The cryptographic layer. It provides two operations:

  • Ed25519 signature verification — validates that a signature was produced by the claimed key, using NSec.Cryptography
  • SHA-256 digest computation — computes file digests for integrity verification

This layer has no knowledge of packages or manifests. It operates on raw bytes and returns boolean results.
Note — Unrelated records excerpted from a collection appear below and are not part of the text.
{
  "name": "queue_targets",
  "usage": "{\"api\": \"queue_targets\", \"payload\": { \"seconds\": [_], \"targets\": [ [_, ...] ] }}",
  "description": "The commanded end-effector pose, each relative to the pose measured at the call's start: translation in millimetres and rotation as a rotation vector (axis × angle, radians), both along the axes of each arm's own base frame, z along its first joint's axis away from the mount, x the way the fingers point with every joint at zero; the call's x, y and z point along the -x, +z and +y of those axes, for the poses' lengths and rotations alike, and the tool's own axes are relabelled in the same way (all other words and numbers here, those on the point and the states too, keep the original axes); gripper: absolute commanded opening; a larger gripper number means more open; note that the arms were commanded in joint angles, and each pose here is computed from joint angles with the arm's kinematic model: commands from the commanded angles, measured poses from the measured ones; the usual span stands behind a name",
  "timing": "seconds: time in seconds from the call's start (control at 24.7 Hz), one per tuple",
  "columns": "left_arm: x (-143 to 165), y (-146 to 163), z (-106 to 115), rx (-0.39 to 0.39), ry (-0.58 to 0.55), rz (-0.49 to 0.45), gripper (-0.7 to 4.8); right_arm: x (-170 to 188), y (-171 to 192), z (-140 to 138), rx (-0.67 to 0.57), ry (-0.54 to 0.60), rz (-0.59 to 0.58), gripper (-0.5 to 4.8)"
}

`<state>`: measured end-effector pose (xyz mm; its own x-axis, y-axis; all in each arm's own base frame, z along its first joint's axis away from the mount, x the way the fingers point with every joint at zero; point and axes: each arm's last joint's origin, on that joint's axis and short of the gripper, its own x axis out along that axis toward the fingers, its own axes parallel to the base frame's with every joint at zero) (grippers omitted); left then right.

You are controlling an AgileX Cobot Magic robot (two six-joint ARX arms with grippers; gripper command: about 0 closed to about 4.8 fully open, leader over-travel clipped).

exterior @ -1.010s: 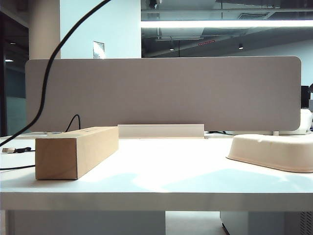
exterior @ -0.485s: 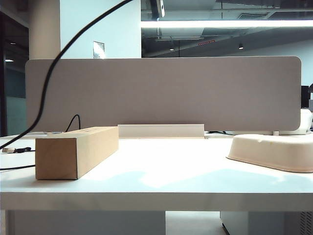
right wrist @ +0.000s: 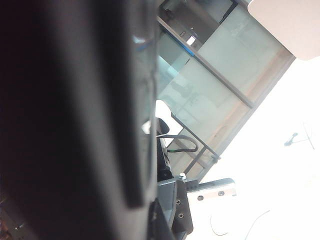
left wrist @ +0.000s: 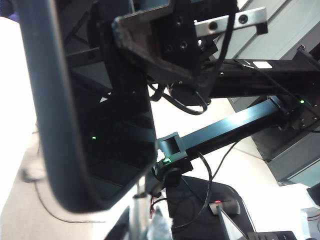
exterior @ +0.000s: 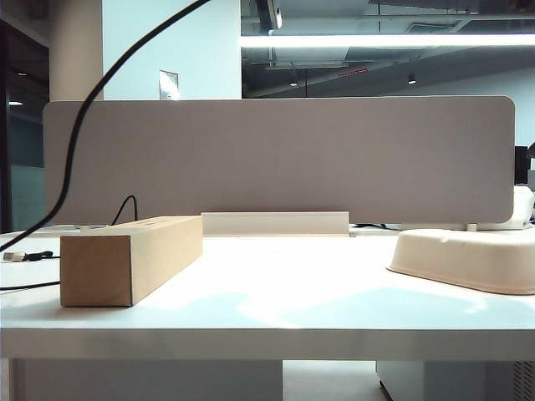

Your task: Pick up the charging cable and the phone, plug the charging cable into the charging port on the phone, and finally place them back on the table.

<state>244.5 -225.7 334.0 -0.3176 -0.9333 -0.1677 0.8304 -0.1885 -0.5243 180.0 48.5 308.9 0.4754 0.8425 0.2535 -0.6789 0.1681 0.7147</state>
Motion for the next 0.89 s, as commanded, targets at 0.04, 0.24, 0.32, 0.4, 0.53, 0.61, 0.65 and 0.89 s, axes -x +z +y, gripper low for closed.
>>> {"api": "queue_targets", "payload": {
  "seconds": [0.04,0.24,0.32,0.4,0.53,0.61,0.65,0.89],
  "targets": [
    [-0.5,5.3,-0.3,0.013,0.031,-0.043,-0.06,1.8,5.3,-0.1,0.003,-0.002,-0.050,-0.06],
    [-2.1,5.4,-1.4,0.016,0.049,-0.060,-0.06,2.0,5.1,0.0,0.008,0.010,-0.050,-0.06],
    [-2.6,6.6,-1.7,0.026,0.051,-0.072,-0.06,1.8,4.4,0.1,0.010,0.011,-0.042,-0.06],
    [-2.7,7.0,-1.9,0.029,0.052,-0.077,-0.06,1.4,3.0,0.3,0.016,0.020,-0.027,-0.06],
    [-4.2,7.8,-2.4,0.021,0.094,-0.083,-0.06,1.1,2.4,0.4,0.021,0.017,-0.028,-0.06],
    [-5.0,10.6,-3.2,0.043,0.095,-0.103,-0.06,0.3,1.2,0.6,0.025,0.021,-0.019,-0.06],
    [-5.3,12.2,-3.6,0.053,0.097,-0.105,-0.06,-0.2,0.3,0.7,0.027,0.021,-0.009,-0.06],
    [-7.7,15.7,-4.9,0.070,0.136,-0.112,-0.06,-0.5,-5.3,5.5,0.075,0.050,-0.004,-0.06]
  ]
}}
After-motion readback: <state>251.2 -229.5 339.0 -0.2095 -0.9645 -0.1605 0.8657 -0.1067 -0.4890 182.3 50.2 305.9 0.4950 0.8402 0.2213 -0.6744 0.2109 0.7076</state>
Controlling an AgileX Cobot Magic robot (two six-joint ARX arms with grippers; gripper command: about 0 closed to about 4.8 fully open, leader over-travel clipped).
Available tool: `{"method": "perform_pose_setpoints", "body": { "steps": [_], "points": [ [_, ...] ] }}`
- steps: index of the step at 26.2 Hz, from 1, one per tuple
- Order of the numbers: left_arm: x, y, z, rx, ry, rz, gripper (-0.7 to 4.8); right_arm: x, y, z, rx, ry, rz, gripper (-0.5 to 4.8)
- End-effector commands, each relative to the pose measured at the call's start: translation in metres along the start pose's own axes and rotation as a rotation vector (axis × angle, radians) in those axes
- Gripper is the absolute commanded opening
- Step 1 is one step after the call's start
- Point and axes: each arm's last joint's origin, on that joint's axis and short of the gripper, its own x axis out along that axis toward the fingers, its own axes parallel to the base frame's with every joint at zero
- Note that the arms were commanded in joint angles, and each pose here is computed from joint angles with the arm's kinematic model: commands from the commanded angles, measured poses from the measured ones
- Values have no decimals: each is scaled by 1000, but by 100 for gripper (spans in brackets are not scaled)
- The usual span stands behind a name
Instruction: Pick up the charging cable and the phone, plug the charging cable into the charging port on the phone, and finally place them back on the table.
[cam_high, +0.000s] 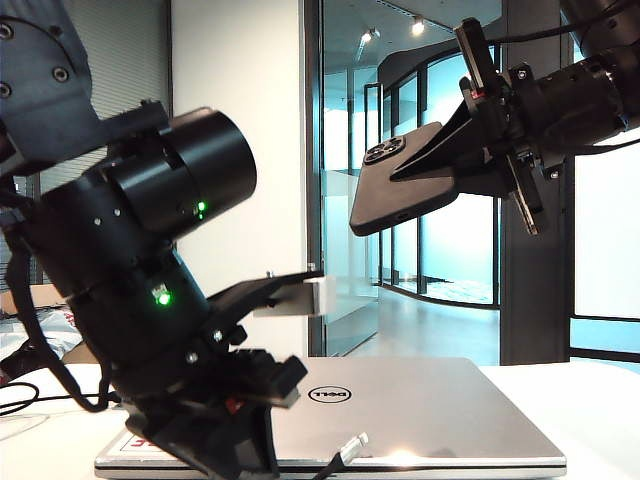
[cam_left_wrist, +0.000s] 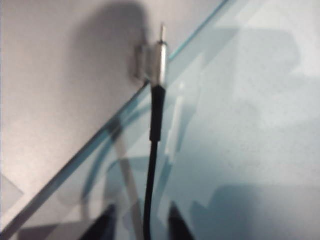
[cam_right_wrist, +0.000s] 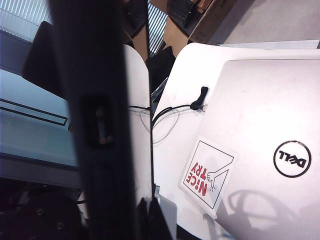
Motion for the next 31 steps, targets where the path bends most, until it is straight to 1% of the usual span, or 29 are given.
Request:
{"method": "perform_pose_setpoints", "body": {
  "steps": [1, 4, 5, 9, 18, 23, 31],
  "points": [
    [-4, -1, 8, 9, -42, -3, 139, -1, 7, 5, -50, -22, 37, -5],
    [-5, -2, 14, 14, -73, -5, 183, -1, 7, 5, -50, -22, 37, -5],
    [-6, -2, 16, 15, -84, -5, 189, -1, 7, 5, -50, -22, 37, -5],
    [-7, -2, 24, 23, -147, -7, 189, -1, 7, 5, -50, -22, 37, -5],
    [-5, -2, 27, 28, -182, -8, 189, -1, 7, 5, -50, -22, 37, -5],
    [0, -1, 32, 28, -177, -8, 188, -1, 7, 5, -50, -22, 37, -4],
    [12, 0, 31, 21, -123, -6, 188, -1, 7, 5, -50, -22, 37, -5]
  ]
}}
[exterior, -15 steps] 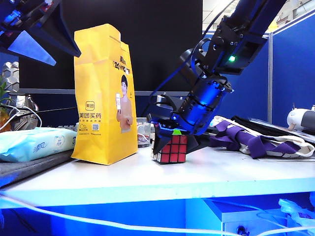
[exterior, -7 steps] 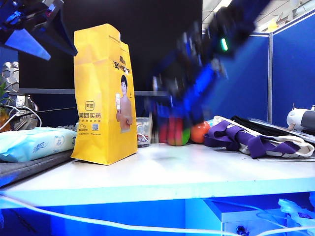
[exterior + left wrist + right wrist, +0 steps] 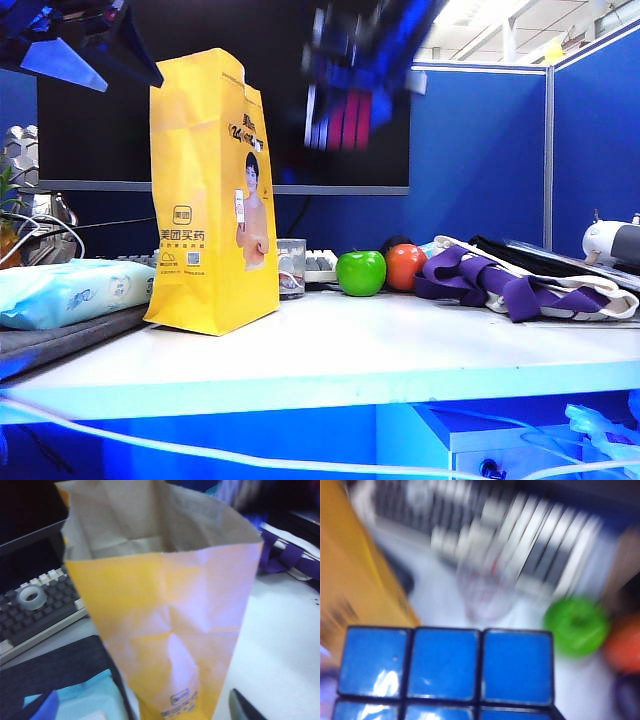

The integration layer. It connects Core models to the filesystem:

  • Package loading — reads package directories or zip archives, resolving manifests, approval records, and signature records
  • Path-traversal protection — rejects paths containing .., absolute paths, or backslash separators
  • Schema validation — validates manifest and record JSON against the v0.1 schemas
  • Integrity verification — checks that every referenced artifact exists, matches the declared size, and has the correct SHA-256 digest

The user-facing layer. It exposes three commands:

  • codeteam verify — run the full verification pipeline and report results
  • codeteam approve — add a signed approval attestation to a package
  • codeteam sign — apply a final signature to seal a package

All commands support --json for structured machine-readable output. Exit codes map directly to the status codes defined in Core.

VS Code and Visual Studio extensions are thin clients. They invoke the CLI as a subprocess, parse the JSON output, and render results. Extensions never implement verification logic — that responsibility belongs entirely to CodeTeam Suite.

This design ensures that all editors produce identical verification results, because they all delegate to the same authoritative implementation.

A CodeTeam package is a directory (or zip) with this structure:

codeteam.manifest.json # required: canonical manifest
signatures/
approvals.jsonl # required: append-only approval records
signatures.jsonl # required: append-only signature records
artifacts/ # optional: referenced files
evidence/ # optional: evidence files
README.md # optional

Path rules are strict: all paths must be relative, use forward slashes, and must not contain .. segments. Absolute paths are forbidden.